Recently, a research team led by Professor Figueiredo of the Department of Metallurgy and Materials Engineering at the Federal University of Minas Gerais, Brazil, in collaboration with Professor Kim Hyung-seop of the Graduate School of Steel and Environmental Materials Technology and the Department of Materials Engineering, and Lee Jeong-ah, a doctoral student in the Department of Materials Engineering, developed an optimal artificial intelligence model to predict the yield strength of various metals, effectively resolving existing cost and time constraints. This study was published online. Materials JournalAn international journal in the field of metallurgy and materials engineering.
Yield strength is the point at which a material, such as a metal, begins to deform under external stress. In materials engineering, accurately predicting yield strength is important for developing high-performance materials and enhancing structural stability. However, predicting this property requires considering numerous variables, such as particle size and the type of impurities in the material, and typically requires extensive experiments over a long period of time to collect data.
To solve this problem, the Hall-Petch equation, which establishes the relationship between the yield strength of the material and the grain size, is commonly used. However, it has limitations in accurately predicting the yield strength of a new material when considering specific properties and various environmental conditions such as temperature and strain rate.
In this study, the team combined physical theory with artificial intelligence (AI) techniques to increase accuracy while reducing the cost and time required to predict yield strength. They developed a machine learning model that applies the “grain boundary sliding” mechanism that describes how particles within a material move relative to each other, and a machine learning algorithm that predicts yield strength.
First, the team used a black-box model to analyze the effect of various material properties on yield strength. Then, a white-box model with clear inputs and outputs was developed to improve the accuracy of yield strength prediction.

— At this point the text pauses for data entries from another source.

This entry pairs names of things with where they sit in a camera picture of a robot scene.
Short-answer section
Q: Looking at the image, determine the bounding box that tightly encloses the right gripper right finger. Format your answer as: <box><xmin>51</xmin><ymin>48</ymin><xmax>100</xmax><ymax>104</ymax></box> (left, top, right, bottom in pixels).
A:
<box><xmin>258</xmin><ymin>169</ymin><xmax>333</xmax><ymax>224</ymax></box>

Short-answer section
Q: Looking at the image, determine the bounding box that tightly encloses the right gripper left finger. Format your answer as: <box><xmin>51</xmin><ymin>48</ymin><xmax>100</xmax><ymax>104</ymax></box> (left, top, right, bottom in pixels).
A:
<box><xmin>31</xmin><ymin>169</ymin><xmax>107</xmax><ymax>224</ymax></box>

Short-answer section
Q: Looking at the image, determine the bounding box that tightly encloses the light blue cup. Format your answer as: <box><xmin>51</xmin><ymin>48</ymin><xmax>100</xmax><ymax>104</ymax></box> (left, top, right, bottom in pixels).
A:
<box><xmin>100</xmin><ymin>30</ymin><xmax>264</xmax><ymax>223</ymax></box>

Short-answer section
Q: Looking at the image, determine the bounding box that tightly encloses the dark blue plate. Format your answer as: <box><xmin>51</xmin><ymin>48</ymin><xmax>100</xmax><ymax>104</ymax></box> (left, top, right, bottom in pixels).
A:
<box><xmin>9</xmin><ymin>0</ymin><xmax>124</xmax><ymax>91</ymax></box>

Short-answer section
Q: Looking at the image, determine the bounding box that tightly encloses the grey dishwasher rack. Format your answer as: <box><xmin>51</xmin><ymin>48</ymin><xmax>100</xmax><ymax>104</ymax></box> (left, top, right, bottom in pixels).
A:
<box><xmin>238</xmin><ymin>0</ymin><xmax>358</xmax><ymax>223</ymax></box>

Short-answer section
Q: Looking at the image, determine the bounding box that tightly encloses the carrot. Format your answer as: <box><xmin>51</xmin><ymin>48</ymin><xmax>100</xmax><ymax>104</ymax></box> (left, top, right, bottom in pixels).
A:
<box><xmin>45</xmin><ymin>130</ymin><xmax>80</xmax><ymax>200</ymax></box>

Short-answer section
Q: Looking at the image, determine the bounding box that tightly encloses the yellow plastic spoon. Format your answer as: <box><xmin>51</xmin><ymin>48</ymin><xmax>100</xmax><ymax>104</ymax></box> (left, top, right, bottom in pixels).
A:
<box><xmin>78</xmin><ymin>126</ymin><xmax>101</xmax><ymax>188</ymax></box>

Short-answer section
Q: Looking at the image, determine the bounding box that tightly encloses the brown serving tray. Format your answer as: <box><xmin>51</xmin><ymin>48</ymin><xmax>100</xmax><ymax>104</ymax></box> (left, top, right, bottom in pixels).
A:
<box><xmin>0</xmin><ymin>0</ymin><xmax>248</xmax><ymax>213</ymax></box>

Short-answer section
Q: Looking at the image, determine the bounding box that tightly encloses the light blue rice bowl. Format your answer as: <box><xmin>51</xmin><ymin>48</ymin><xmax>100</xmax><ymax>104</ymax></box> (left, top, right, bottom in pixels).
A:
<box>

The team validated the model using a variety of iron-based alloys that were not included in the training data for the yield strength prediction model. The results showed that the model was highly accurate, with a mean absolute error of 7.79 MPa when compared to the actual yield strength, even when predicted with untrained data.
Professor Hyung-Seop Kim of POSTECH expressed his ambition, saying, “We have developed a general-purpose AI model that can accurately predict the yield strength of various metals.” He added, “We will continue to actively utilize AI technology to make great progress in materials engineering research.”
This study was conducted with the support of the Nanomaterial Technology Development Project of the National Research Foundation of Korea, funded by the Ministry of Science and ICT.